Isolated in the far flung spaces of the Upper Karoo, Williston is a small town situated in close proximity to the seldom-flowing Sak River. The town lies on the branch railway line connecting Hutchinson and Calvinia and it basks in fierce year-round sunshine on the wide open plains of this part of the Great Karoo. Both Karakul and Merino sheep farming are the primary economic activities in the vast open countryside that surrounds the town.
The town features a number of fine Victorian and Edwardian era buildings and the traditional flat-roofed Karoo cottages are much in evidence. In common with most Karoo towns taking a stroll will provide an excellent opportunity to meet the locals and it is not uncommon to be invited into a complete stranger’s home for a cup of coffee and home-baked roosterkoek or rusks. The district is also well-known for its corbelled dwellings, some of which are more than 200-years old. There are a number of corbelled houses preserved as national monuments, with the most accessible situated on the farm Arbeidersfontein.

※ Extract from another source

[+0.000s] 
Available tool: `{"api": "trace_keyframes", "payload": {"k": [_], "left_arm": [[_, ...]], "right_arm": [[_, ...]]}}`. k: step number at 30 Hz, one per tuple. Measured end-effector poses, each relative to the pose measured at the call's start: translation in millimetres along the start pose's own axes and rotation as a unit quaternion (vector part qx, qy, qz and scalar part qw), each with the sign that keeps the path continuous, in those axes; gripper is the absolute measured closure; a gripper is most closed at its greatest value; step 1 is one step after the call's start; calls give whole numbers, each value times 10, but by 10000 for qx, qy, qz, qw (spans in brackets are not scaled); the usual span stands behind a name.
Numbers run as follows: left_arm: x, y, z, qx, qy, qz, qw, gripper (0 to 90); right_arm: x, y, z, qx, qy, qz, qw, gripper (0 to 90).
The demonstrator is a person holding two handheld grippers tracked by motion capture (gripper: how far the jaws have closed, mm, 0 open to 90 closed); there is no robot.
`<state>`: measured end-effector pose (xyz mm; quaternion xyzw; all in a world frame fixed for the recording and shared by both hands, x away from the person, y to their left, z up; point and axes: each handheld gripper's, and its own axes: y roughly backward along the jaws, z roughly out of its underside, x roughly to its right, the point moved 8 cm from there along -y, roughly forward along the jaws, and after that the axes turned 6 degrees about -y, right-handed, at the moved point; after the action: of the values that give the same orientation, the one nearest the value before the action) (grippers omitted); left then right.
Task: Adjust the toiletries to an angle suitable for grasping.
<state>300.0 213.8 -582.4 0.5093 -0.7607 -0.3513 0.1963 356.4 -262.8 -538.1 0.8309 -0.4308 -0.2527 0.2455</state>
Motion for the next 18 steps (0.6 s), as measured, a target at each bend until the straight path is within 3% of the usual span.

The splendid Dutch Reformed Church is one of only 11 dressed stone churches remaining in South Africa and stand resolutely in the sunshine amidst a garden of Karoo succulents and plants and emerald green lawns in the centre of the town. It is interesting to note that Williston is totally reliant on boreholes for its water supply.
One of the more recent attractions of Williston is the ultra-eclectic and ironically named Williston Mall which is situated just off the R63. The Williston Mall features everything a hard-worn traveller could possibly need, from a Karoo Latte to some rather unusual branches of popular shops including a Woolies, X-Klusiv Books, Stirns and Bord Mans. Innumerable battered pots and pans adorn the walls together with an astonishing array of old sprung bed mattresses and other eccentric bric-a-brac. A distance marker indicates amongst other exotic destinations that Berlin is 10,117-kilometres distant and Pofadder is a mere 628-kilometres away. My favourite direction indicator points skywards informing patrons that “Die Maan” or the moon is a mere 406,740-kilometres distant.
Almost everyone in Williston and indeed across the district must have contributed something to the insane assortment of goodies on display including a mural of old number plates. Dilapidated bicycles of different types, pots and pans and old tin kettles, hub caps and deceased kudus adorn the walls. There is an artistic mural of old bottle tops and the loo wall is decorated with old painted tin plates of different types. An enormous chicken-wire heart-shaped tree hanging competes for your attention with a red e-type Jaguar which is cemented into the ground. Perhaps the best way to ensure that your vintage car is not stolen. All of this can be experienced with hearty Karoo food, great hospitality and a cosy chat in the well-appointed Doppies pub. Definitely well worth a couple of hours or an overnight stay.